Pretty scenery, one solid acting performance, and a unique idea can't save Redwoods from being an incoherent mess of a film that doesn't seem to go anywhere. The story begins with a gay couple named Everett (Brendan Bradley) and Miles (Tad Coughenour) who live in Northern California near tall old trees. They are not romantic with each other, but they're raising an autistic son together who seems to need both of them very much. Miles takes their child to visit his parents, and Everett while alone ends up meeting a lost writer (Matthew Montgomery) who tempts him to "take a risk." They have a severely misguided affair, and we see Everett engaging in a relationship that could ruin his entire life. Yet somehow we're supposed to root for him to end up with a drifter and leave behind a handicapped child and his partner of seven years? Redwoods is asking us to care about two people we didn't want to see together in the first place.
Small independent movies are not usually super polished and I easily forgive the flaws that seem almost inevitable, but this one is far more tattered than most and bugged me to no end. The film feels amateurish because of a half-baked script that addresses nothing completely, and leaves too many threads dangling. We wonder too much about what is happening and why we are watching any of this unfold. It's hard to believe in any of it, since we are not invested in any conclusion or character.

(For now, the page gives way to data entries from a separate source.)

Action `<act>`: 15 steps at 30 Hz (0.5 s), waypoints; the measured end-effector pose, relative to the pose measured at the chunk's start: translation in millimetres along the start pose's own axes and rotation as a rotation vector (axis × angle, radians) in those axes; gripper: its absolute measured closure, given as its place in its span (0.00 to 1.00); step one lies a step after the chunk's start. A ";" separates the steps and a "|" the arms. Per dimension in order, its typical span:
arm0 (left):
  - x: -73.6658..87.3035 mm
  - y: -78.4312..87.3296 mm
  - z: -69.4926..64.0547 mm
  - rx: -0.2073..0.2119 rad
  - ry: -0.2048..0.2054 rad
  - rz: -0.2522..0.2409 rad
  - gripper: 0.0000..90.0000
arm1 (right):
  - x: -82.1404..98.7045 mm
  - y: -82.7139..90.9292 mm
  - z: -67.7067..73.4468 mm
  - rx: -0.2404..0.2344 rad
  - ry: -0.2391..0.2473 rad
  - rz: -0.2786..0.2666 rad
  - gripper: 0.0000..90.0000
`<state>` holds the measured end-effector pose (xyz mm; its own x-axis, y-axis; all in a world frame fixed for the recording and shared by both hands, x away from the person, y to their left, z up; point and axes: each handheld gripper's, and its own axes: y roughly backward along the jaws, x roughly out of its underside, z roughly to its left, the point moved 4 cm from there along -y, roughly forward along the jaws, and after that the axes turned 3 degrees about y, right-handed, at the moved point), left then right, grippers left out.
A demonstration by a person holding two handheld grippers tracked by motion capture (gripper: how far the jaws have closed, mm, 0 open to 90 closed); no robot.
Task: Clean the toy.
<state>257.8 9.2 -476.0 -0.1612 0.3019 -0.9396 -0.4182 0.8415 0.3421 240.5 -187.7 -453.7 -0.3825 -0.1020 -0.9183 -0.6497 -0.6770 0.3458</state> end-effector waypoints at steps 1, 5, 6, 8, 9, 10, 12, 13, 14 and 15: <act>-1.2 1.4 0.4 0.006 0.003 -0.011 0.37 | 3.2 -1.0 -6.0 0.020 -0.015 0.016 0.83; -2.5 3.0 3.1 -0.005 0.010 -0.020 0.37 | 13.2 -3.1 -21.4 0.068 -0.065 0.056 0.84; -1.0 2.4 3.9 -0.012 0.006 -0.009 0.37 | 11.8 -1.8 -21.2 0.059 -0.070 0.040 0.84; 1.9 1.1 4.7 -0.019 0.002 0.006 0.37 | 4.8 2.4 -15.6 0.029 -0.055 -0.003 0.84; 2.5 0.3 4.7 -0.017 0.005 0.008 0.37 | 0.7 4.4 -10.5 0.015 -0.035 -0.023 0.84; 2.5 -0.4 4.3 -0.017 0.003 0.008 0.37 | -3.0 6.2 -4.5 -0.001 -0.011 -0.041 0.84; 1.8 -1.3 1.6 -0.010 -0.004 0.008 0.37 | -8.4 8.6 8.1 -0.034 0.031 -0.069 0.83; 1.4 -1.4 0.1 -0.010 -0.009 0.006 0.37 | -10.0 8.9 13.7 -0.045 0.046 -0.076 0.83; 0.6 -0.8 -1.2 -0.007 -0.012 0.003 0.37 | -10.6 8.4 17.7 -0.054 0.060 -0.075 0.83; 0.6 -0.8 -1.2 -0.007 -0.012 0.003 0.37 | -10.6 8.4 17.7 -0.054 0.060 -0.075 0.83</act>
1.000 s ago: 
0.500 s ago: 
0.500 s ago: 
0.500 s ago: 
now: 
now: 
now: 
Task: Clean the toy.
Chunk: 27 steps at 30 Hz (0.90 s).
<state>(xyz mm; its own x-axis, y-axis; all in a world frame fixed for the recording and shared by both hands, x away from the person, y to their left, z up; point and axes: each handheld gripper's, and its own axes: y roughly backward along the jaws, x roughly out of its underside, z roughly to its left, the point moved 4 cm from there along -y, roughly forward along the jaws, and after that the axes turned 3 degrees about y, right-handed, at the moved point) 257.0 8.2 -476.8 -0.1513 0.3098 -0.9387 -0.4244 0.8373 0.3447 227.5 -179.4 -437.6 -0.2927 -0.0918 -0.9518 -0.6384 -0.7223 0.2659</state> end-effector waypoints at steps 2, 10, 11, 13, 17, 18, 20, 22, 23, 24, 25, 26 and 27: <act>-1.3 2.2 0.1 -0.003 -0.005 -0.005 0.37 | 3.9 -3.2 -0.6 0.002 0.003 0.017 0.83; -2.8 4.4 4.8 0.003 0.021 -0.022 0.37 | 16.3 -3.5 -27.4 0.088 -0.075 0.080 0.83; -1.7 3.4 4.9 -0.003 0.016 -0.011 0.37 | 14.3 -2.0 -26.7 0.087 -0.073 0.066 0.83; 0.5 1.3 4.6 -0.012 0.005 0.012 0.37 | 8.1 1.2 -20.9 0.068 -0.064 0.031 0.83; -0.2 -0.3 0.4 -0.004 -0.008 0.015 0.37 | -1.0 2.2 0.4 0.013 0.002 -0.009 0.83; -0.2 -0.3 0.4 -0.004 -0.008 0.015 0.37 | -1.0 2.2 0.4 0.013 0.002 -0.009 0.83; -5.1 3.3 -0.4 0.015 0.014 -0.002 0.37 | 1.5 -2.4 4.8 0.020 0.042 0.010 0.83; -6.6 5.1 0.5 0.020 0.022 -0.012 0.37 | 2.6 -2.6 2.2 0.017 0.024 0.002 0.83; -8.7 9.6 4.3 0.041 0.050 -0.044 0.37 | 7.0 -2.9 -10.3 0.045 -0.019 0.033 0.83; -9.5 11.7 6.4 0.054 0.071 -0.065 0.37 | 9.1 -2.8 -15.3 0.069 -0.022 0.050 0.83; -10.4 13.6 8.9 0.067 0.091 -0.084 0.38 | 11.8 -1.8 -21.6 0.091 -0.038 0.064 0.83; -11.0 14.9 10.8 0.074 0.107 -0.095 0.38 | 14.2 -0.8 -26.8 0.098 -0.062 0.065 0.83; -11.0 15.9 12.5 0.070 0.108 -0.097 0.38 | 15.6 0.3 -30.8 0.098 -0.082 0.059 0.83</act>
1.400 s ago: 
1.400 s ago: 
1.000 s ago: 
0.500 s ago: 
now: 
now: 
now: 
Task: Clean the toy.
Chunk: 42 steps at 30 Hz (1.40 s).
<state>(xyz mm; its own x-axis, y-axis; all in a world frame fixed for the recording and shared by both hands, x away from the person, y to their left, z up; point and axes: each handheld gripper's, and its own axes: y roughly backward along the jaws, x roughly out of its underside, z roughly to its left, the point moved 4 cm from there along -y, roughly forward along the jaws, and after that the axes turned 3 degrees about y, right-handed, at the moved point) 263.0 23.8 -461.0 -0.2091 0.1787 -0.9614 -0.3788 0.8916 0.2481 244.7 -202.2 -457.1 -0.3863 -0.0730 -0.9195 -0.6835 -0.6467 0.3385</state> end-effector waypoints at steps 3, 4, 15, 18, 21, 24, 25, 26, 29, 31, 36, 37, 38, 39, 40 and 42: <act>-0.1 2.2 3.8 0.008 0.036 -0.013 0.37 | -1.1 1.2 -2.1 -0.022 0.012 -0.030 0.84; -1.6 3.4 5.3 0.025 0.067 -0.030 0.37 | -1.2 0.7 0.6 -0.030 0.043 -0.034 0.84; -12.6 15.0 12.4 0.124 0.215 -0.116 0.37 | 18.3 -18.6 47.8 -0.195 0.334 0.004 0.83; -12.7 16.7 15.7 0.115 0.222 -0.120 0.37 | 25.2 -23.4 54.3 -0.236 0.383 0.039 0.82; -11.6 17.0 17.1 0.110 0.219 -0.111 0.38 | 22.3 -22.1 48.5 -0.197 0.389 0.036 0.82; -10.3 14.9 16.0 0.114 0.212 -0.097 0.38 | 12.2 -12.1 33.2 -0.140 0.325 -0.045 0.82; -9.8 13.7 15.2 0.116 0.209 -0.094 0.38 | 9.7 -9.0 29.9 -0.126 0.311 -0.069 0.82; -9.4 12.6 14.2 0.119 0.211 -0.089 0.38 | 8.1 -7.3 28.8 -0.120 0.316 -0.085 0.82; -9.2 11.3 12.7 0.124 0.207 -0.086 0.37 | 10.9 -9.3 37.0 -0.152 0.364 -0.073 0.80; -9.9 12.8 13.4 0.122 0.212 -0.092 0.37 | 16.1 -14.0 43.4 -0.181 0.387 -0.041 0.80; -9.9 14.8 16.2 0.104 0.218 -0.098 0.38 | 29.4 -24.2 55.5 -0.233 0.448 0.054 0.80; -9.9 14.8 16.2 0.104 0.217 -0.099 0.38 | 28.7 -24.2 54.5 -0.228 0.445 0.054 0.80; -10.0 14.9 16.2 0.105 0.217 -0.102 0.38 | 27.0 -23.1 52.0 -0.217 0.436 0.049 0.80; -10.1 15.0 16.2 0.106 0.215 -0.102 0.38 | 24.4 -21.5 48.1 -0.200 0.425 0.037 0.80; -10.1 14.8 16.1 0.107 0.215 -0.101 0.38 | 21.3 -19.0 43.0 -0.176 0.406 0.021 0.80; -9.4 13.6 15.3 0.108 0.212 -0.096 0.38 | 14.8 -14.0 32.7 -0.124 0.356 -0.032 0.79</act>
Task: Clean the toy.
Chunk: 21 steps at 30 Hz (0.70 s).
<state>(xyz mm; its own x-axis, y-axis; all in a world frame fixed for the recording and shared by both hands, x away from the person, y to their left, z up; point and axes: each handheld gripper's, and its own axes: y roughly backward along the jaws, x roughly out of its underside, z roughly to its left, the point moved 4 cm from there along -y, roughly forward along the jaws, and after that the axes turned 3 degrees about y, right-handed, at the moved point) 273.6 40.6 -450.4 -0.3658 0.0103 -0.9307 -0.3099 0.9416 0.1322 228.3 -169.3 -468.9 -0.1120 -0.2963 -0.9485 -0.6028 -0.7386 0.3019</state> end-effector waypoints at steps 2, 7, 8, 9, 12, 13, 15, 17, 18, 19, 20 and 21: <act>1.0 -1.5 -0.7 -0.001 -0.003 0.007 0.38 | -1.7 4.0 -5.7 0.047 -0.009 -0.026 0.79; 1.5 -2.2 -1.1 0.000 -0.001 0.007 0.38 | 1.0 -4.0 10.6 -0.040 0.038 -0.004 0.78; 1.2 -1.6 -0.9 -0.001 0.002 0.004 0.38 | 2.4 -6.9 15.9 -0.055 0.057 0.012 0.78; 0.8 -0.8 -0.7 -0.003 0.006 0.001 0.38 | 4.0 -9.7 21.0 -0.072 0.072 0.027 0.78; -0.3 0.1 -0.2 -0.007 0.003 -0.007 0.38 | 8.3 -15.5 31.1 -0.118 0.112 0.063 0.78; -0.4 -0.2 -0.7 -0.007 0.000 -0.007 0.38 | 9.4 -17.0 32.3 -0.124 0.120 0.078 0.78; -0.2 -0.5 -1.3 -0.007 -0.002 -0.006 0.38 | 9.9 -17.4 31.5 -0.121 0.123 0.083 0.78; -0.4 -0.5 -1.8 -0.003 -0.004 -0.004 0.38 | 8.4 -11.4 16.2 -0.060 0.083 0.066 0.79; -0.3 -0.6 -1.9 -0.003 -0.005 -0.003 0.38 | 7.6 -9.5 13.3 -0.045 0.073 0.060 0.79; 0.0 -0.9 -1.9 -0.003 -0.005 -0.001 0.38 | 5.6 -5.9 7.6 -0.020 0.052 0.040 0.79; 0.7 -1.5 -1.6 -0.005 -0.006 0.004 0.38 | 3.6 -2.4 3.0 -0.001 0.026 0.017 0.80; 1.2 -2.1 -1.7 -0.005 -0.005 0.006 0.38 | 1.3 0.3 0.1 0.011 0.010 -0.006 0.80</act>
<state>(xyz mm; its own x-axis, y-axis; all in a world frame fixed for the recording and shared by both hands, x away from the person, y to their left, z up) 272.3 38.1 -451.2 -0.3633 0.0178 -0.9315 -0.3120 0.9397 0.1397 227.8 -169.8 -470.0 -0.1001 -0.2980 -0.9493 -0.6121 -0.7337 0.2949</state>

It doesn't help that leading man Brendan Bradley is not convincing as Everett. He is far too young to have been in a relationship for seven years. It's hard to imagine Everett settled down with his husband and an autistic kid while he was in high school or college. Also, in real life, the actor is straight and you can read his discomfort with every romantic scene from a mile away. He looks like he is kissing someone because there is a gun held to his head and not because he truly feels the passion. This is one "gay for pay" gig he should have skipped. What's funny is he might have worked better if he had traded roles and played the drifter, and Matthew Montgomery probably could have pulled off his part more easily.
There is a duo of saving graces here. The setting is breathtaking, and there are nice shots of large trees and California scenery. Matthew Montgomery in the drifter role does a great job making the most of his part, and he seems to anchor the film as much as he can. His costar may have as much personality as the trees around them, but the gay thespian comes across well despite the challenges. I liked the idea of meditating on what monogamy and happiness means, but I wish it had been examined in a more realistic way.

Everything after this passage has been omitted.